§ WHAT THIS TASK INVOLVES:
Go through the lines below one by one and count those holding the string "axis". Give the count alone.

--- DATASET EXTRACT Enclosed Below ---

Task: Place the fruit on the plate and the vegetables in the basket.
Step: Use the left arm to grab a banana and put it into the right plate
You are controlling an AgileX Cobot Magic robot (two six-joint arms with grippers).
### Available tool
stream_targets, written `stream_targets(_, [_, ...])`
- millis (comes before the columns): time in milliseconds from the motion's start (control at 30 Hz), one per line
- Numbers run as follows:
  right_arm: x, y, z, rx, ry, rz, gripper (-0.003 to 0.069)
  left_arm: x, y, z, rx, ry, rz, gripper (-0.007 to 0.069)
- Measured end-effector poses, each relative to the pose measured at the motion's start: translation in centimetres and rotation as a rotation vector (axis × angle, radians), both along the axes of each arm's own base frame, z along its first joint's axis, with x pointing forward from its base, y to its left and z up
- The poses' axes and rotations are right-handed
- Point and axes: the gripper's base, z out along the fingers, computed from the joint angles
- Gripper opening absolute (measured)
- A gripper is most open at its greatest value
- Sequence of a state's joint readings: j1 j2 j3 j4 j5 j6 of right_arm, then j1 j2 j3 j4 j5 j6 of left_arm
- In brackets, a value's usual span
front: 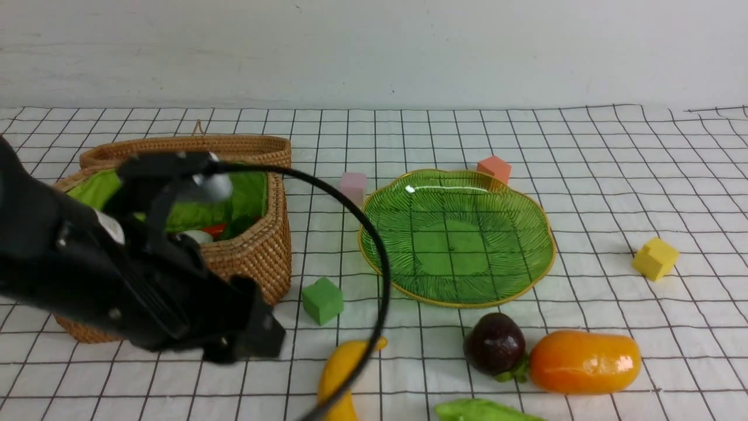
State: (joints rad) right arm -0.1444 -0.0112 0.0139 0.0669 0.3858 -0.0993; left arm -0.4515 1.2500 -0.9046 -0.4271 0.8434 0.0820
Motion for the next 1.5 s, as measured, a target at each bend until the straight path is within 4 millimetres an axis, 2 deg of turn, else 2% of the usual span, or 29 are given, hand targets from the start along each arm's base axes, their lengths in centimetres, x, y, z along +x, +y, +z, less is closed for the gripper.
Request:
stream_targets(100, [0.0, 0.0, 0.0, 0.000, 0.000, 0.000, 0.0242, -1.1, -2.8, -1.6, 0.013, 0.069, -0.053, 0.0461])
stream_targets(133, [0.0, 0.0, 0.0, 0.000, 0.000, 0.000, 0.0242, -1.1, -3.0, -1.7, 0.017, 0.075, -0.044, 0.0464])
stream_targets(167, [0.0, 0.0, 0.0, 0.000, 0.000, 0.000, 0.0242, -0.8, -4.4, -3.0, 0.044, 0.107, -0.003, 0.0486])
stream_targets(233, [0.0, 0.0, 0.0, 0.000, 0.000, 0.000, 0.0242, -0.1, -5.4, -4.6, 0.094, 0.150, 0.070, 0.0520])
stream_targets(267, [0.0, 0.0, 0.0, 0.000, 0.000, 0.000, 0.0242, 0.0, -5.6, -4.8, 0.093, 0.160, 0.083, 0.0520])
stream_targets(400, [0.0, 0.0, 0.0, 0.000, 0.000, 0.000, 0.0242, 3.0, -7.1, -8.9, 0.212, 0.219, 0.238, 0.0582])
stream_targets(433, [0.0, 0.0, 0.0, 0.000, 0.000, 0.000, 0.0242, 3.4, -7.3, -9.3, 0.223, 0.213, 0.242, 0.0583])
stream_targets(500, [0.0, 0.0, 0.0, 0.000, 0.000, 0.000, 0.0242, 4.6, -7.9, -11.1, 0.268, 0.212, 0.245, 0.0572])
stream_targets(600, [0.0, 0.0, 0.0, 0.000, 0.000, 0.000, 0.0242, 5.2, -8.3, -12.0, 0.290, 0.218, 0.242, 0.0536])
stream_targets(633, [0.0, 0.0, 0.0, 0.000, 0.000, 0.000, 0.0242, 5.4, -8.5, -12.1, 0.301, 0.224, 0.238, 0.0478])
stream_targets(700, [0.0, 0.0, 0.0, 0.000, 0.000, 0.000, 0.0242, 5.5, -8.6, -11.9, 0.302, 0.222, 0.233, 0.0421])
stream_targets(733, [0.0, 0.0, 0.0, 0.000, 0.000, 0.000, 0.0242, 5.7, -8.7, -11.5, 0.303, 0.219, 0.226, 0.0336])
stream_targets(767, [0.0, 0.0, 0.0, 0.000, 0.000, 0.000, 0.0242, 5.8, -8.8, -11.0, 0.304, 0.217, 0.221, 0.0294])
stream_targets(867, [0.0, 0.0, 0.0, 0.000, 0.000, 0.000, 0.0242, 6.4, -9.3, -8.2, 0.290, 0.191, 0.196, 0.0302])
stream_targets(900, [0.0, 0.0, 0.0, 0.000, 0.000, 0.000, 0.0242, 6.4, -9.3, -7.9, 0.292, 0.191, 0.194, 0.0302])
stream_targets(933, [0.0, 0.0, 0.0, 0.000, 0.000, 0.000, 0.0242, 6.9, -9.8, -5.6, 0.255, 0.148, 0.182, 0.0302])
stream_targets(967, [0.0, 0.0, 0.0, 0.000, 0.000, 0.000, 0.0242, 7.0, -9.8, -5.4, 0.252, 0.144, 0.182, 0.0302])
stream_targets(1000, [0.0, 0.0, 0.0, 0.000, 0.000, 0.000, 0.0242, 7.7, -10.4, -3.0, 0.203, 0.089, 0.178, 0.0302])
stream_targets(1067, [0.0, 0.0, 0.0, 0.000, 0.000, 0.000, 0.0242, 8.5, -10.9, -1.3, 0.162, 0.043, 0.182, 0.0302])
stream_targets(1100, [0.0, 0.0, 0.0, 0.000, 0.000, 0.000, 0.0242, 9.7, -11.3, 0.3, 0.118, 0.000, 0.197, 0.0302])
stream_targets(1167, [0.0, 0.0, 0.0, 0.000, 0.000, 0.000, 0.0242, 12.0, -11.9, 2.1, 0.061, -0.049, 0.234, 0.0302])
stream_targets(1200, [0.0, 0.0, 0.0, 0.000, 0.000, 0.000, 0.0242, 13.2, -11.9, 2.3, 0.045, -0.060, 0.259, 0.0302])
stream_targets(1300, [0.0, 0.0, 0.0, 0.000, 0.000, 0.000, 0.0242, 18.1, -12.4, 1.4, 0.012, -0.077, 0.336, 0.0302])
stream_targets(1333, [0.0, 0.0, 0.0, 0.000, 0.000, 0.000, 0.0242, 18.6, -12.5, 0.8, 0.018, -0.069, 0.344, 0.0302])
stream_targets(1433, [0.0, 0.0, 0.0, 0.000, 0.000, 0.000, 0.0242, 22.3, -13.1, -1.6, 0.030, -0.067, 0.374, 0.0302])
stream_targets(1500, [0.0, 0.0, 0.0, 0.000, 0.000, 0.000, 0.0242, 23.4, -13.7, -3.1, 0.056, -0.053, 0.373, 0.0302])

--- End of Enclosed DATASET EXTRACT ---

§ EXERCISE OUTPUT:
2